Il a rappelé que, malgré une frontière terrestre clairement établie, Haïti ne dispose toujours pas d’un accord officiel fixant la frontière maritime avec son voisin dominicain. Une situation qui expose régulièrement les pêcheurs haïtiens à des arrestations, à des saisies d’embarcations et à des actes de tension en mer.

Le directeur général a néanmoins annoncé que des démarches sont déjà engagées en vue de l’organisation prochaine d’une rencontre bilatérale entre les autorités maritimes des deux pays.

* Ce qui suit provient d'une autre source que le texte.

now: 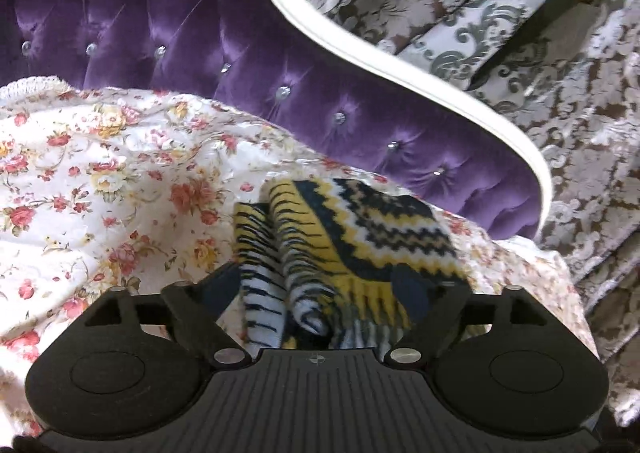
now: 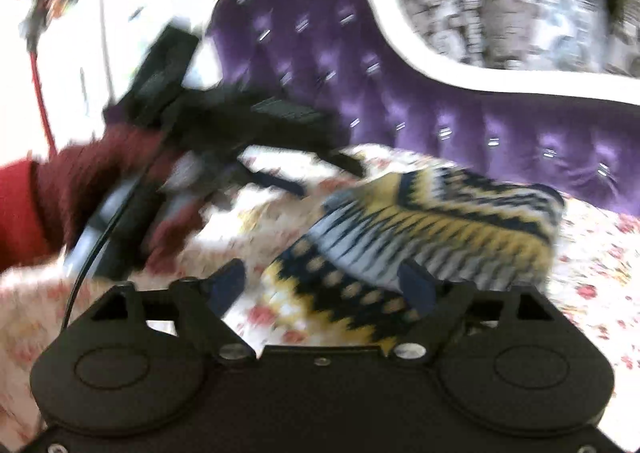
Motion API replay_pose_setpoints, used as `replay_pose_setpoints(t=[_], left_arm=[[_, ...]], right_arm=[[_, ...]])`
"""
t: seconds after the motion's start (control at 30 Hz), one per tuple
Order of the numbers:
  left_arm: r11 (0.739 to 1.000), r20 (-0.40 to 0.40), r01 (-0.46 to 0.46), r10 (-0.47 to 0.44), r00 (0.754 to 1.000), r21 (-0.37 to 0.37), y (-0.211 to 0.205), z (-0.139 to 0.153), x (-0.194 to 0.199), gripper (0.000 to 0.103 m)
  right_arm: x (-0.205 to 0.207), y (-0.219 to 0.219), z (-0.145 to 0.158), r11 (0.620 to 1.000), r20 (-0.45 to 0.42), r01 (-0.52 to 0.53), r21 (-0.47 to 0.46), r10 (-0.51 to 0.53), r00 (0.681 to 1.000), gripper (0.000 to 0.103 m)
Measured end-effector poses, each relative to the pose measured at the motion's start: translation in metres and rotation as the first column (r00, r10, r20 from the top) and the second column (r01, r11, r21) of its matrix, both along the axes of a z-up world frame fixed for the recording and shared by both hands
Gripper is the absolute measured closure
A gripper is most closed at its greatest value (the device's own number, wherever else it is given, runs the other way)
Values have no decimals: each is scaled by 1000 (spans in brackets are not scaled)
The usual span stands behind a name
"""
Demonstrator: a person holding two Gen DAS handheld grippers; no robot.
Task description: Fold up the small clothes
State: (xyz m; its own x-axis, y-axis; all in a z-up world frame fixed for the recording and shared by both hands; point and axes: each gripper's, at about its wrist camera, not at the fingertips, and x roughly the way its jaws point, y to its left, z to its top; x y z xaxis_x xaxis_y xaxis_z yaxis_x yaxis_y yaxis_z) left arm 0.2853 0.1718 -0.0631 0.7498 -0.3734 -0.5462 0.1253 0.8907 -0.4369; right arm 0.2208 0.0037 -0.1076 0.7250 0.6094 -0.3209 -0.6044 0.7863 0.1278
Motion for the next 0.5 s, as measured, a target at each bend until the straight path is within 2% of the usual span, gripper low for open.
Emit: replay_pose_setpoints(t=[0.03, 0.1, 0.2, 0.27, 0.37, 0.5], left_arm=[[1000, 1, 6, -6, 1000, -2, -1, 1, -4, 16], [1000, -15, 25, -25, 1000, -9, -4, 0, -10, 16], [998, -63, 61, -62, 996, -23, -8, -9, -17, 16], [996, -91, 79, -81, 993, -28, -11, -17, -20, 16], [996, -122, 88, -91, 988, -23, -14, -28, -27, 16], [994, -170, 100, -105, 980, -36, -16, -43, -29, 16]], right_arm=[[7, -12, 3, 999, -27, 22, 46, -21, 999, 1], [23, -37, 5, 986, -102, 85, 141, -71, 992, 1], [50, -75, 1, 937, -240, 187, 295, -117, 964, 0], [70, -96, -8, 898, -323, 250, 362, -130, 937, 0], [95, -109, -18, 882, -391, 297, 365, -144, 909, 0], [125, -117, -32, 861, -458, 313, 402, -107, 882, 0]])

L’objectif est d’aborder les questions de délimitation maritime, de coexistence pacifique des pêcheurs et de gestion conjointe de certains espaces marins sensibles.
« Il est impératif de trouver une solution institutionnelle à ce problème ancien qui empoisonne la vie de nos pêcheurs », a-t-il affirmé.
Autre révélation majeure : Haïti dispose bel et bien d’un navire hydrographique acquis grâce à un investissement important de l’État. Cependant, ce bâtiment n’a toujours pas été mis en exploitation en raison de la situation sécuritaire et du manque criant de personnel qualifié.
Le pays ne compte actuellement qu’un seul spécialiste de haut niveau en hydrographie, après le départ forcé à l’étranger d’un autre expert, contraint de fuir l’insécurité.
Cette pénurie de ressources humaines empêche aujourd’hui Haïti de produire ses propres cartes maritimes, de sécuriser efficacement ses zones portuaires et de planifier ses interventions en mer. Le directeur général a admis que le secteur hydrographique national est pratiquement au point mort.
Des partenaires étrangers se sont toutefois engagés à accompagner Haïti dans la formation de nouveaux cadres intermédiaires et supérieurs afin de relancer progressivement ce domaine stratégique.
À travers ce bilan sans complaisance, le directeur général du SEMANAH a lancé un appel clair à une prise de conscience nationale : sans sécurité, sans experts qualifiés et sans coopération régionale structurée, la souveraineté maritime d’Haïti restera fragile.